5. If a multi reader multi case (MRMC) comparative effectiveness study was done, If so, what was the effect size of how much human readers improve with AI vs without AI assistance

• Not applicable/Not provided. This is a traditional patient monitor without AI assistance described in the 510(k) summary.

6. If a standalone (i.e. algorithm only without human-in-the-loop performance) was done

• Not applicable/Not provided. This is a traditional patient monitor without a standalone algorithm as defined for AI/ML.

7. The type of ground truth used (expert consensus, pathology, outcomes data, etc)
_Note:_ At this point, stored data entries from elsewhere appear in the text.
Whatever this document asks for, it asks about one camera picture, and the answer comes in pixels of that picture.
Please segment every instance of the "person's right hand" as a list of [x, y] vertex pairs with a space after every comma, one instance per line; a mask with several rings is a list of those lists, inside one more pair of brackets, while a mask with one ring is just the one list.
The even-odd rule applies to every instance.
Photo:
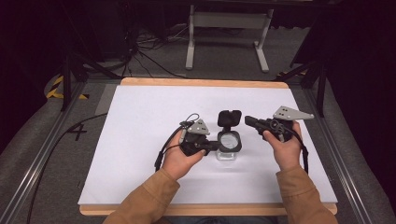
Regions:
[[[300, 124], [297, 121], [293, 122], [293, 130], [301, 137]], [[275, 161], [280, 170], [300, 165], [301, 145], [296, 137], [293, 136], [289, 141], [282, 143], [269, 131], [264, 131], [262, 134], [274, 149]]]

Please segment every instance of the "tan jacket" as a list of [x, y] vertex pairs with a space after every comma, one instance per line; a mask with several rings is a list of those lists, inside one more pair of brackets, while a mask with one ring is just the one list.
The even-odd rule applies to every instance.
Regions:
[[[301, 166], [276, 174], [289, 224], [337, 223], [334, 215], [320, 202], [319, 193]], [[160, 169], [132, 191], [105, 224], [153, 223], [163, 216], [180, 185]]]

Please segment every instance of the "silver metal plate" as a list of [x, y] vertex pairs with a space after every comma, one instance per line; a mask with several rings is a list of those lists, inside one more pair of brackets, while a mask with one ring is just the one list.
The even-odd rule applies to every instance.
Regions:
[[195, 123], [190, 126], [187, 132], [210, 135], [210, 132], [202, 119], [195, 121]]
[[295, 119], [314, 119], [313, 114], [307, 114], [299, 110], [281, 106], [274, 114], [274, 119], [295, 120]]

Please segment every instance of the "silver stand leg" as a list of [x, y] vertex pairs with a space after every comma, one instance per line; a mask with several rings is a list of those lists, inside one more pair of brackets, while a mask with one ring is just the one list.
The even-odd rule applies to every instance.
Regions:
[[194, 60], [194, 6], [190, 6], [190, 22], [189, 22], [190, 40], [187, 49], [186, 69], [192, 70]]
[[274, 13], [273, 9], [268, 10], [267, 18], [265, 19], [264, 25], [262, 26], [262, 38], [260, 39], [260, 42], [259, 41], [254, 42], [254, 47], [256, 49], [257, 57], [259, 58], [260, 66], [262, 67], [262, 71], [264, 73], [268, 73], [269, 68], [268, 68], [268, 63], [265, 60], [264, 52], [262, 51], [262, 46], [264, 45], [264, 40], [265, 37], [267, 36], [268, 28], [270, 26], [273, 13]]

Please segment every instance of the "wooden table edge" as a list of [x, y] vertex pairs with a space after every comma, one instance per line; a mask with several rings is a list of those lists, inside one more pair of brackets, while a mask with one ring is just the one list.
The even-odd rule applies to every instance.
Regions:
[[241, 88], [277, 88], [288, 89], [285, 82], [215, 80], [215, 79], [184, 79], [184, 78], [150, 78], [125, 77], [121, 86], [205, 86], [205, 87], [241, 87]]
[[[323, 204], [337, 214], [335, 203]], [[79, 211], [84, 216], [108, 216], [117, 204], [82, 204]], [[164, 216], [286, 216], [282, 203], [233, 203], [233, 204], [170, 204]]]

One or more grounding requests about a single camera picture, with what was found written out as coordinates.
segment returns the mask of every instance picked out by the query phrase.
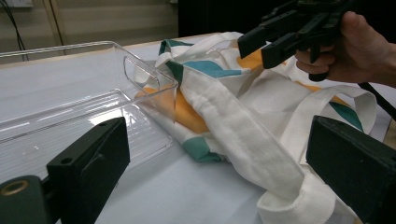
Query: transparent plastic bin
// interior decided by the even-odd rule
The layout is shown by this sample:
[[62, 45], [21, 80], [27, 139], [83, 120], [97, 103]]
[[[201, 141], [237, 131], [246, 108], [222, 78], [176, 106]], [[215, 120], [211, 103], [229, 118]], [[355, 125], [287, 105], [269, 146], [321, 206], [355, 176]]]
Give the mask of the transparent plastic bin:
[[0, 54], [0, 183], [47, 163], [95, 124], [127, 120], [135, 167], [172, 145], [177, 82], [113, 42]]

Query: human hand
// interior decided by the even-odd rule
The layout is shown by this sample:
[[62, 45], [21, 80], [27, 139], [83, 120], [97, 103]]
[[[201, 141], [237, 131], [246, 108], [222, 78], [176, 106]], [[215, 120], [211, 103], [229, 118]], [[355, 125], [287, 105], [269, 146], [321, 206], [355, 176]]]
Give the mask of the human hand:
[[396, 47], [371, 27], [362, 15], [347, 12], [341, 21], [342, 37], [314, 63], [309, 51], [297, 51], [297, 67], [309, 74], [328, 72], [327, 79], [343, 82], [375, 82], [396, 87]]

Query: cable
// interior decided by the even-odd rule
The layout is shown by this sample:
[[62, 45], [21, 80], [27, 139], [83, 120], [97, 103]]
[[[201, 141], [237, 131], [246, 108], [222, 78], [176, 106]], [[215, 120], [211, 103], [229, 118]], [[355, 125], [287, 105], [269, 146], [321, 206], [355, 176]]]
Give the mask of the cable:
[[[14, 28], [15, 28], [15, 32], [16, 32], [16, 34], [17, 34], [17, 41], [18, 41], [18, 47], [19, 47], [19, 49], [20, 49], [20, 50], [26, 50], [26, 48], [25, 48], [25, 46], [24, 46], [24, 44], [23, 44], [21, 35], [20, 35], [20, 31], [18, 30], [17, 23], [15, 22], [14, 16], [12, 15], [11, 9], [10, 9], [10, 7], [9, 7], [9, 5], [8, 5], [8, 3], [7, 3], [7, 1], [6, 1], [6, 0], [0, 0], [0, 4], [2, 5], [3, 9], [4, 9], [5, 12], [7, 13], [9, 19], [11, 20], [11, 22], [12, 22]], [[29, 58], [28, 58], [27, 55], [22, 55], [22, 59], [23, 59], [24, 61], [29, 60]]]
[[382, 97], [382, 95], [379, 94], [372, 85], [367, 82], [363, 82], [358, 85], [362, 89], [371, 92], [375, 96], [378, 105], [381, 106], [394, 120], [396, 120], [396, 108], [393, 107], [393, 105], [391, 105], [384, 97]]

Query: white tote bag
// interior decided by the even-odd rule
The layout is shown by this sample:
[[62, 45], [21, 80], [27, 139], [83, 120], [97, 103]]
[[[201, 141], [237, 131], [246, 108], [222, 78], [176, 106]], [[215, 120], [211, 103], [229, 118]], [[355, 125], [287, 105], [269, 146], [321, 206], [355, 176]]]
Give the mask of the white tote bag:
[[227, 160], [266, 189], [257, 202], [265, 224], [322, 224], [334, 211], [353, 215], [305, 163], [306, 143], [314, 115], [370, 132], [375, 97], [350, 86], [321, 88], [295, 67], [294, 58], [263, 70], [254, 54], [239, 58], [236, 39], [223, 33], [194, 45], [163, 41], [156, 66], [172, 71], [180, 83], [178, 97], [196, 113], [190, 122], [201, 119], [205, 126], [196, 131], [188, 120], [177, 119], [167, 128], [196, 160]]

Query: black strap
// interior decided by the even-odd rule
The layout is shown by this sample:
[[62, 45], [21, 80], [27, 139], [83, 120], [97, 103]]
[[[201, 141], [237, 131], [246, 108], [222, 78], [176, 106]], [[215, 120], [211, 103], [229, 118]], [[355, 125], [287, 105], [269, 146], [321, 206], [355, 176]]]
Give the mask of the black strap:
[[376, 91], [372, 85], [367, 82], [358, 84], [362, 89], [367, 90], [375, 95], [376, 102], [381, 106], [394, 120], [396, 120], [396, 108], [393, 107], [381, 94]]

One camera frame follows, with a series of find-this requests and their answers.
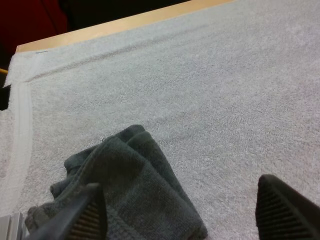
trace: wooden table
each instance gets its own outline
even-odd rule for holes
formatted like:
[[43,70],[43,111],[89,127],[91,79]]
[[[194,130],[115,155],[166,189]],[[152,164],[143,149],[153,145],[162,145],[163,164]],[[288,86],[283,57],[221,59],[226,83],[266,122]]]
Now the wooden table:
[[130,29],[134,29],[147,24],[152,24],[162,20],[174,18],[180,15],[192,13],[212,6],[231,2],[232,0],[191,0],[172,6],[144,12],[141,14],[109,21],[95,26],[86,27],[76,31],[44,38],[17,46],[16,53],[26,51],[36,51],[54,47],[65,46],[82,42]]

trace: ribbed rubber pad
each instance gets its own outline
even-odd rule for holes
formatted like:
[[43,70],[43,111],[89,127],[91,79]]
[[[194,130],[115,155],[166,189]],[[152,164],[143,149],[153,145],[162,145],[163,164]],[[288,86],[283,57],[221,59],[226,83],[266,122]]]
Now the ribbed rubber pad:
[[101,232],[101,226],[98,205],[95,202],[90,203],[79,219],[72,226],[67,236],[68,240],[101,240],[104,239],[105,232]]
[[319,211],[280,179],[263,175],[258,184],[255,211],[260,240],[318,240],[319,229],[312,223],[314,219],[309,221],[310,212],[305,204],[312,204]]

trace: dark gray cloth
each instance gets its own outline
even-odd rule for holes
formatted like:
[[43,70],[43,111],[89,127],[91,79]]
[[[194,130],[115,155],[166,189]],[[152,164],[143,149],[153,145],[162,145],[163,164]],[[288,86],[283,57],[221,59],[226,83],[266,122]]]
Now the dark gray cloth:
[[102,184],[108,239],[199,240],[207,236],[194,205],[166,157],[141,125],[132,125],[64,162],[65,180],[50,188],[54,201],[28,211],[32,233],[88,183]]

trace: folded washcloth
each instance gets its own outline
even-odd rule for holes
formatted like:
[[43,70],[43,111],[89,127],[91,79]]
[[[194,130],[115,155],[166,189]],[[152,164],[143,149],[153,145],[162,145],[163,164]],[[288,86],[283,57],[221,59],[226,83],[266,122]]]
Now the folded washcloth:
[[32,207],[32,233],[61,211],[88,183],[103,186],[107,239],[199,240],[207,236],[194,205],[166,157],[140,125],[110,136],[64,162],[65,180],[51,186],[53,202]]

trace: gray towel
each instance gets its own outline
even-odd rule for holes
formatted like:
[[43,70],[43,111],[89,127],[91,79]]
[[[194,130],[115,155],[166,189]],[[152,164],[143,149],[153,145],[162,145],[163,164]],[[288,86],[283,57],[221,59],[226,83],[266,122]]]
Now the gray towel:
[[104,189],[108,239],[204,239],[207,229],[166,157],[141,125],[111,136],[64,162],[65,180],[53,184],[54,201],[28,211],[34,232],[54,217],[83,186]]

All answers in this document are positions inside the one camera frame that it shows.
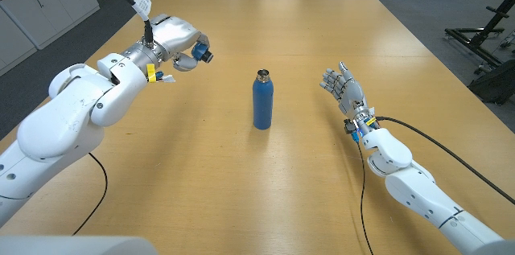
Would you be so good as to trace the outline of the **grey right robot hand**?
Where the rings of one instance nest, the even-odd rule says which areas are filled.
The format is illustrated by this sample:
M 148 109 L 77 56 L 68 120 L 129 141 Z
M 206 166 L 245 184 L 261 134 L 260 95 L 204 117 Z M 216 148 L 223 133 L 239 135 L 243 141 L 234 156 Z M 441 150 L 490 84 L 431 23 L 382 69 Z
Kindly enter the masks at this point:
M 342 61 L 338 66 L 338 71 L 330 68 L 326 70 L 320 86 L 335 98 L 346 118 L 354 120 L 368 116 L 369 107 L 360 83 Z

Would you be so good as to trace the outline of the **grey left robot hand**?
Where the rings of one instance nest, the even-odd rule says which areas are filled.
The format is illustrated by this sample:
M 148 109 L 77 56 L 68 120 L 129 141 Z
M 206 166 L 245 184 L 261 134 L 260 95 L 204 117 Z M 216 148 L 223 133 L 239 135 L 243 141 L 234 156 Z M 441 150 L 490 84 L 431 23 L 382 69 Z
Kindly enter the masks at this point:
M 200 61 L 211 62 L 213 54 L 208 37 L 189 22 L 160 14 L 152 18 L 150 24 L 154 41 L 165 50 L 163 59 L 171 60 L 176 70 L 189 72 Z

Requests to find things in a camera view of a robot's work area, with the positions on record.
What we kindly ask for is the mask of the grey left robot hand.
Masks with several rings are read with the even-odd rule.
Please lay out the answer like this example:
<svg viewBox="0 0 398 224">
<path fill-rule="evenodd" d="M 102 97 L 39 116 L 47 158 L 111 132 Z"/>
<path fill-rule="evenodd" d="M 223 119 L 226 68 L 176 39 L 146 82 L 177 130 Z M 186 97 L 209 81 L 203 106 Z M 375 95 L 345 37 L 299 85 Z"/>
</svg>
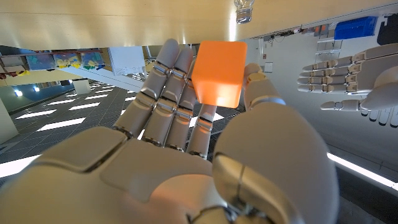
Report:
<svg viewBox="0 0 398 224">
<path fill-rule="evenodd" d="M 359 111 L 381 126 L 397 127 L 397 44 L 366 49 L 352 56 L 303 67 L 298 91 L 362 96 L 328 101 L 325 111 Z"/>
</svg>

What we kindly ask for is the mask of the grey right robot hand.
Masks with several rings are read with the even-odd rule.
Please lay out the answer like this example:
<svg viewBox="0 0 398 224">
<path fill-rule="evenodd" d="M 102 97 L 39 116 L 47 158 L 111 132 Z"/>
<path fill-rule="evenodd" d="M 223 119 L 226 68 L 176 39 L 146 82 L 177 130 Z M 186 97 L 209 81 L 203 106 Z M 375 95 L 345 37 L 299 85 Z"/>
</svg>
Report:
<svg viewBox="0 0 398 224">
<path fill-rule="evenodd" d="M 174 39 L 111 128 L 35 158 L 1 189 L 2 223 L 335 223 L 328 148 L 244 42 Z"/>
</svg>

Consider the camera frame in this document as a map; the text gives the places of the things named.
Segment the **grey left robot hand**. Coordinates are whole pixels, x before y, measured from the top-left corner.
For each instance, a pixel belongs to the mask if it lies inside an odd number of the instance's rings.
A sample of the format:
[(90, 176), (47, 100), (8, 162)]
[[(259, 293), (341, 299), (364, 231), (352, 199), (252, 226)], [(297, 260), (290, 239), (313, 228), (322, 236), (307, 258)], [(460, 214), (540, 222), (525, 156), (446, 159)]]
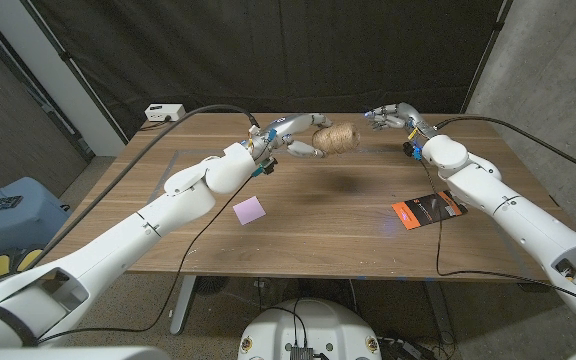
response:
[(321, 113), (306, 113), (285, 116), (270, 123), (265, 128), (250, 128), (249, 153), (259, 164), (271, 157), (272, 151), (286, 146), (289, 154), (301, 158), (323, 158), (326, 152), (294, 139), (296, 134), (305, 132), (311, 127), (329, 128), (332, 121)]

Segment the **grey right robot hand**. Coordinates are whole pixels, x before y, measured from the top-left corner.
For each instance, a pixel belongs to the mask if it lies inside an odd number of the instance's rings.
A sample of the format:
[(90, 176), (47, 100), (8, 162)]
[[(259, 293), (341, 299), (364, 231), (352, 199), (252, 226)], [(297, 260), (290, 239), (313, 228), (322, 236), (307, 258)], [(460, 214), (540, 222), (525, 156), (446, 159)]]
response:
[(404, 129), (409, 140), (430, 139), (438, 135), (438, 131), (413, 106), (404, 102), (374, 108), (365, 112), (364, 117), (374, 130)]

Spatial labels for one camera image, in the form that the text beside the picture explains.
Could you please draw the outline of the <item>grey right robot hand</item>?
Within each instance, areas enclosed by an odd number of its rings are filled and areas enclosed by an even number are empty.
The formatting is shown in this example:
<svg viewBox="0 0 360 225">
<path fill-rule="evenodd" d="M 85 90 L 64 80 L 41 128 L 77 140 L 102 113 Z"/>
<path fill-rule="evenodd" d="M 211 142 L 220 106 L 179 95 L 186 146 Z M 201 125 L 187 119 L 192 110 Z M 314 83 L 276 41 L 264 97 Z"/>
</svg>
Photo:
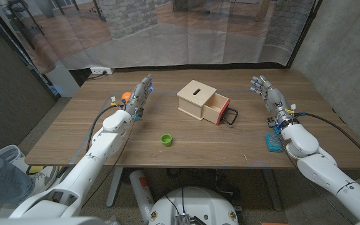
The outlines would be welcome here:
<svg viewBox="0 0 360 225">
<path fill-rule="evenodd" d="M 284 129 L 293 123 L 291 105 L 278 88 L 274 87 L 263 75 L 253 76 L 251 84 L 251 91 L 260 95 L 267 110 L 273 113 L 273 120 L 278 129 Z"/>
</svg>

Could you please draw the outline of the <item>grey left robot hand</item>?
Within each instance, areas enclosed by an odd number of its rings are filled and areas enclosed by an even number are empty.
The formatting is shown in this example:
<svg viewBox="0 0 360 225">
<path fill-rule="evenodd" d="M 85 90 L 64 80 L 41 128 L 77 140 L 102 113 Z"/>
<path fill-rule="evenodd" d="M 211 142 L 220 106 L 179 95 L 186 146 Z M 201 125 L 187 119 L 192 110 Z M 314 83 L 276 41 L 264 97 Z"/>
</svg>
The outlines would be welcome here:
<svg viewBox="0 0 360 225">
<path fill-rule="evenodd" d="M 139 82 L 132 91 L 129 100 L 125 104 L 123 110 L 129 113 L 136 121 L 143 116 L 143 107 L 149 94 L 153 91 L 152 75 L 148 74 Z"/>
</svg>

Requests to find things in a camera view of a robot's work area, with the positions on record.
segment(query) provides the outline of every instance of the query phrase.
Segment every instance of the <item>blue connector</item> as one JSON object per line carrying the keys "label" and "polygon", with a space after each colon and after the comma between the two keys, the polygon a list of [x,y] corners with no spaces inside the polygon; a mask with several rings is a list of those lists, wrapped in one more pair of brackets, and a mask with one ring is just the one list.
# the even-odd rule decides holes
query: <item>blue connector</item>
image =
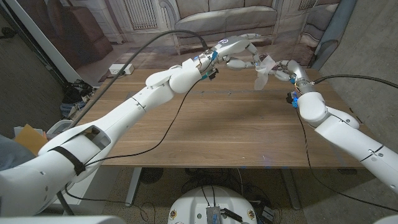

• Not applicable/Not provided. Ground truth for AI/ML training/testing is not part of this submission's summary. The "ground truth" for this device would be considered the physical measurements from validated sensors/methods, and the document implies these are similar to predicate devices.

8. The sample size for the training set

• Not applicable/Not provided. There is no mention of a training set as this is not an AI/ML device.

9. How the ground truth for the training set was established

• Not applicable/Not provided. There is no mention of a training set.